■ Your instructions ■
Set down the listing exactly as given, minus images.

■ Input data ■
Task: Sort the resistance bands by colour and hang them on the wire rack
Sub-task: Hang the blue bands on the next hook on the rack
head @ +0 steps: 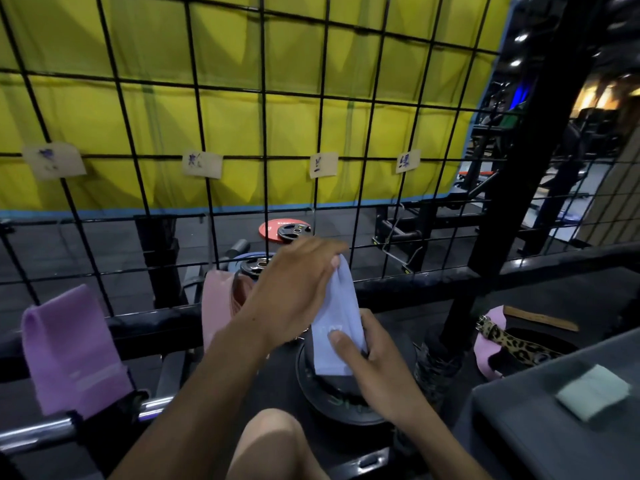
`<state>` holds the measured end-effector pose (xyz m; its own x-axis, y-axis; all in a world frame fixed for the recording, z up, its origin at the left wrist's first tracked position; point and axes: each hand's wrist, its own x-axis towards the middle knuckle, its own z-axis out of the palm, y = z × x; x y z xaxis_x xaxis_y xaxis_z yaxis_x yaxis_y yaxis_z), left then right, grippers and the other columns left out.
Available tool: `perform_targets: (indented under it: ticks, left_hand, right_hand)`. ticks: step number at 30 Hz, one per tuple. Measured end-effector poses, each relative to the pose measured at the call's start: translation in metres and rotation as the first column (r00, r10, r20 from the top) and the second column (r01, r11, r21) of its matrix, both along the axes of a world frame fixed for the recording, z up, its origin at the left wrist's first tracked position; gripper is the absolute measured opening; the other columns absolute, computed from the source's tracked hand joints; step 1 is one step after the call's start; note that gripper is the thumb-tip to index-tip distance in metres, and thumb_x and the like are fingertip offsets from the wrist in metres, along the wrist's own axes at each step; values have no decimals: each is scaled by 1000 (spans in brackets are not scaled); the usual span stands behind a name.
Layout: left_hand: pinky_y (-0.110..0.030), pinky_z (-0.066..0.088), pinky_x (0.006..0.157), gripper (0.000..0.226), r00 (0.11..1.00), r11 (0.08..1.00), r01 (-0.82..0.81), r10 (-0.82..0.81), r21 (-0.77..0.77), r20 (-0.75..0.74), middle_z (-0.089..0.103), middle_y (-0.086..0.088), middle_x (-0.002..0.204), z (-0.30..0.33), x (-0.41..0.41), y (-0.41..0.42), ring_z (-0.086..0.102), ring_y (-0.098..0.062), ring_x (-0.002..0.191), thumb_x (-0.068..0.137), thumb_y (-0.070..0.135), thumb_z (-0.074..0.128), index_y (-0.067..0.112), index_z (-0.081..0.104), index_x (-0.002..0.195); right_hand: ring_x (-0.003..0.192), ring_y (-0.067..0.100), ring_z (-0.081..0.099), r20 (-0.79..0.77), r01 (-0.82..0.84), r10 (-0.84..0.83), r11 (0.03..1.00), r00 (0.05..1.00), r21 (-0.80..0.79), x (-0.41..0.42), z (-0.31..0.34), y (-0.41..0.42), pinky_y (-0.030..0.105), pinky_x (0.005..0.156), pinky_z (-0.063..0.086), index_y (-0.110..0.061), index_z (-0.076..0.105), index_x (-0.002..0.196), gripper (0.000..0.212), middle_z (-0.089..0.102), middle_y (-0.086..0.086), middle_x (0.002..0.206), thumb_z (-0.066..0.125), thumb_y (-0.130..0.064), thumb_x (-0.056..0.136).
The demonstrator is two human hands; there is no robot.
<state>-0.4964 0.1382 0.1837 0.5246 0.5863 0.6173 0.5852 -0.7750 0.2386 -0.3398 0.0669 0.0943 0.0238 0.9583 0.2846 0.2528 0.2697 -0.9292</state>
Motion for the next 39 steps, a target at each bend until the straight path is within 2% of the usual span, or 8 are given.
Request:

■ Solution for this task ■
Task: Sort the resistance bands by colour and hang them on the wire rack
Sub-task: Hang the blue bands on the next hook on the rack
head @ +0 steps: 
`<state>` holds the measured end-effector pose (xyz m; its own x-axis, y-axis; all in a world frame fixed for the recording, z up, its origin at the left wrist's first tracked position; point and axes: each hand's wrist, its own x-axis towards the middle knuckle, its own z-axis out of the palm, y = z × x; x y z xaxis_x xaxis_y xaxis_z yaxis_x yaxis_y yaxis_z), left then right, grippers and the other columns left out.
Available tool: `perform_targets: (indented under it: ticks, left_hand, right_hand)`. ticks: step number at 30 Hz, one per tuple. Measured end-effector poses, each relative to the pose measured at the call's start: translation in metres and rotation as the first column (r00, r10, r20 from the top) and the second column (r01, r11, r21) of its matrix, both along the axes of a world frame fixed for the recording, z up, its origin at the left wrist's first tracked position; gripper is the absolute measured opening; the other columns absolute, computed from the source's tracked hand joints; step 1 is one step after the call's start; note that gripper is the thumb-tip to index-tip distance in metres, and thumb_x and the like are fingertip offsets from the wrist in metres, along the wrist's own axes at each step; values have no decimals: each is scaled by 1000 (spans in brackets are not scaled); the usual span stands behind a name.
Layout: left_hand: pinky_y (-0.110..0.030), pinky_z (-0.066..0.088), pinky_x (0.006..0.157), gripper (0.000..0.226), r00 (0.11..1.00), r11 (0.08..1.00), r01 (-0.82..0.81), r10 (-0.82..0.81), r21 (-0.77..0.77), r20 (-0.75..0.74), middle_z (-0.089..0.103), middle_y (-0.086..0.088), middle_x (-0.002..0.204), z (-0.30..0.33), x (-0.41..0.41), y (-0.41..0.42), ring_z (-0.086..0.102), ring_y (-0.098..0.062), ring_x (-0.002..0.191), thumb_x (-0.068..0.137), thumb_y (-0.070..0.135), thumb_z (-0.074..0.128), index_y (-0.067..0.112), index_z (-0.081..0.104), index_x (-0.002..0.195); right_hand: ring_x (-0.003..0.192), ring_y (-0.067..0.100), ring_z (-0.081..0.099), r20 (-0.79..0.77), r01 (-0.82..0.84), r10 (-0.84..0.83), r11 (0.03..1.00), r00 (0.05..1.00), r21 (-0.80..0.79), x (-0.41..0.42), z (-0.31..0.34), y (-0.41..0.42), pinky_y (-0.030..0.105), pinky_x (0.005..0.156), pinky_z (-0.063..0.086), index_y (-0.110..0.061), index_z (-0.076..0.105), index_x (-0.002..0.196), gripper (0.000..0.212), middle_z (-0.089..0.102), middle_y (-0.086..0.086), middle_x (0.002..0.206), thumb_z (-0.066..0.125), thumb_y (-0.130..0.064), thumb_x (-0.056..0.136).
The demonstrator is two human hands; there is no robot.
<state>-0.4964 0.1382 0.1837 0.5246 0.5863 0.6173 0.5852 -0.7750 0.2386 -0.3398 0.0669 0.0943 0.0238 0.9583 0.2846 0.2528 0.2697 -0.9292</state>
Motion for the next 39 steps, a target at each bend until the straight path is within 2% of the usual span, or 8 are given.
Request:

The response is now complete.